Вечная молодость Владимира Зельдина.
Фото Михаила Гутермана
Можно было б сказать: не за что уцепиться. В спектакле, который в Академическом театре российской армии поставил Юлий Гусман, если воспользоваться языком военных стратегов, основной вид боевых действий – отступление. Но публика, которая заполняет зал – и партер, и балкон, – вне себя от счастья: не веря своим глазам и тому, что успели услышать, пришла посмотреть, как играет 90-летний Зельдин. Шли «на Зельдина». И он не обманул ожиданий!
В это невозможно поверить, пока не увидишь собственными глазами: как бы то ни было, существует стереотип, каким должен быть на сцене патриарх, которому вот-вот стукнет 90. Размеренная речь, суховатый старческий голос, молодой партнер, на всякий случай страхующий рядом старика-учителя, все преисполнено значения и смысла, добавляет величия каждому выходу на сцену┘ Ничего подобного нет в игре Зельдина, никакой величественности, напротив, – вызывающее ребячество и полное отсутствие того, что составляло прежде «допоборудование» в игре великих театральных стариков.
«Я иду, ибо кто-то должен идти!.. Смотри вперед!.. Клянусь всю жизнь мечтать!..» – поет он слова своей «проповеднической» роли из мюзикла, написанного в пору его собственной молодости – Дейла Вассермана, Джона Дэриона и Митча Ли (русский текст песен Юрия Айхенвальда).
Поражает не только портретное сходство нынешнего Зельдина со знаменитыми изображениями странствующего идальго. Сам пафос его речей не кажется у кого-то заимствованным, скорее произнесенным от души, что, быть может, несколько расходится с замыслом американских авторов мюзикла, где Дон Кихот ищет и находит приключения не только на свою голову, но и на головы тех, кому искренне желал добра и милосердия.

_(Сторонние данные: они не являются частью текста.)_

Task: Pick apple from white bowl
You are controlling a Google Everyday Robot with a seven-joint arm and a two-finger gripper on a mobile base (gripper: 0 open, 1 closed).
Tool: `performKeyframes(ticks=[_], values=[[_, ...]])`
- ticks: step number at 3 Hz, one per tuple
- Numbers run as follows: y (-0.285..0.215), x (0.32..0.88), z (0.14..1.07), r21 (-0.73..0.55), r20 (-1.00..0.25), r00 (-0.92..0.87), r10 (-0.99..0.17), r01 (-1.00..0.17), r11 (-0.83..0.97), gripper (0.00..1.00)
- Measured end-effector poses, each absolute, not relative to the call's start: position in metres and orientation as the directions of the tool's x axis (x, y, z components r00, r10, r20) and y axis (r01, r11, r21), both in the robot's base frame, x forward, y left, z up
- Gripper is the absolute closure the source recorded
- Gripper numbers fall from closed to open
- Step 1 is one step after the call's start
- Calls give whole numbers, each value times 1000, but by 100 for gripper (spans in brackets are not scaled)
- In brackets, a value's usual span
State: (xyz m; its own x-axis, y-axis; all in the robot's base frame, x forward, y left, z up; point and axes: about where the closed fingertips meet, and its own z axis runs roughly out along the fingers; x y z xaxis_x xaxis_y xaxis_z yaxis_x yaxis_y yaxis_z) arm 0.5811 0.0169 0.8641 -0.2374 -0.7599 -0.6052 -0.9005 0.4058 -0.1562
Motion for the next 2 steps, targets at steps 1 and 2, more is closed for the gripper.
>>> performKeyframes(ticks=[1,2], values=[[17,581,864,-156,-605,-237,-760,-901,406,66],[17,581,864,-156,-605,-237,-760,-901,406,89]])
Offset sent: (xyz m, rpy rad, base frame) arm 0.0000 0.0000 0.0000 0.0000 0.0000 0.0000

Когда он восклицает: «Кто ответит, что такое безумие, когда весь мир сошел с ума?!» Или когда говорит, что надеется сделать наш мир чуточку добрее и милосерднее, он обращается и к публике тоже, а не только к товарищам по сцене. Это – не только игра. И надо сказать: в устах актера эта проповедь не выглядит смешной и нелепой. И он ничуть не страшится прослыть безумным идеалистом. Чего ему бояться?!
Несколько добрых слов можно сказать еще по адресу Ольги Васильевой, которая играет Альдонсу-Дульсинею. Почти все остальное в спектакле – мимо. Дмитрий Ошеров, приглашенный из Театра имени Моссовета, чтобы сыграть Санчо Пансу, бессодержательно суетлив, а, пожалуй, единственной несомненной удачей постановщика Юлия Гусмана (невесть почему названного мастером мюзикла) так и остается назначение актера на главную роль. Кажется, мелочь: в финале на фоне бессчетного числа электрических свечек актеры выходят на сцену с живыми свечами. Это не старый традиционный театр, это – плохой театр.
В антракте Михаил Ефремов искренне недоумевал: неужели в зале нет представителей Книги рекордов Гиннесса, чтобы запечатлеть небывалое?! Кажется, не было.
Зельдин «сшит» не по-стариковски. Он берется играть Дон Кихота и играет не умирающего старца (что было бы и позволительно, и понятно), старика-аристократа, что то ли вправду, то ли в видениях и старческом своем бреду был рыцарем Печального образа, который лежит и вспоминает. Он играет Дон Кихота мужчиной в полном расцвете сил, он поет, падает на одно колено перед дамой и мгновенно поднимается без посторонней помощи. И поет – лучше всех остальных в этом спектакле. Можно было бы вообразить, что все остальные нарочно играют в поддавки, если бы подобная необходимость хоть раз обнаружила себя. Владимир Михайлович Зельдин и сегодня в такой нечестной игре почти не нуждается: разумеется, надо отдать должное балетмейстеру спектакля Олегу Николаеву, постановщику драк и боев, в которых Дон Кихот-Зельдин кажется полноправным участником, а порой – главным задирой. Носится с копьем, сражается, как говорится, без страха и упрека, готовый один выйти на битву с превосходящими силами противника┘
Тут еще можно – и конечно, нужно! – сказать, что эта роль естественно продолжает актерскую биографию Зельдина, и как бы посылает привет великому прошлому Театра армии, где и пели, и танцевали, и легкомысленно шутили, говорили о благородстве и слыли романтиками, особенно в трудные для России времена, когда настоящих романтиков штабелями укладывали в фундаменты ударных строек социализма. Ну а особо легкомысленные шутки имели специальное обозначение в длинном алфавите знаменитой 58-й статьи УК.
Но если подвиги Дон Кихота кажутся нам сомнительными, подвиг Зельдина – несомненен.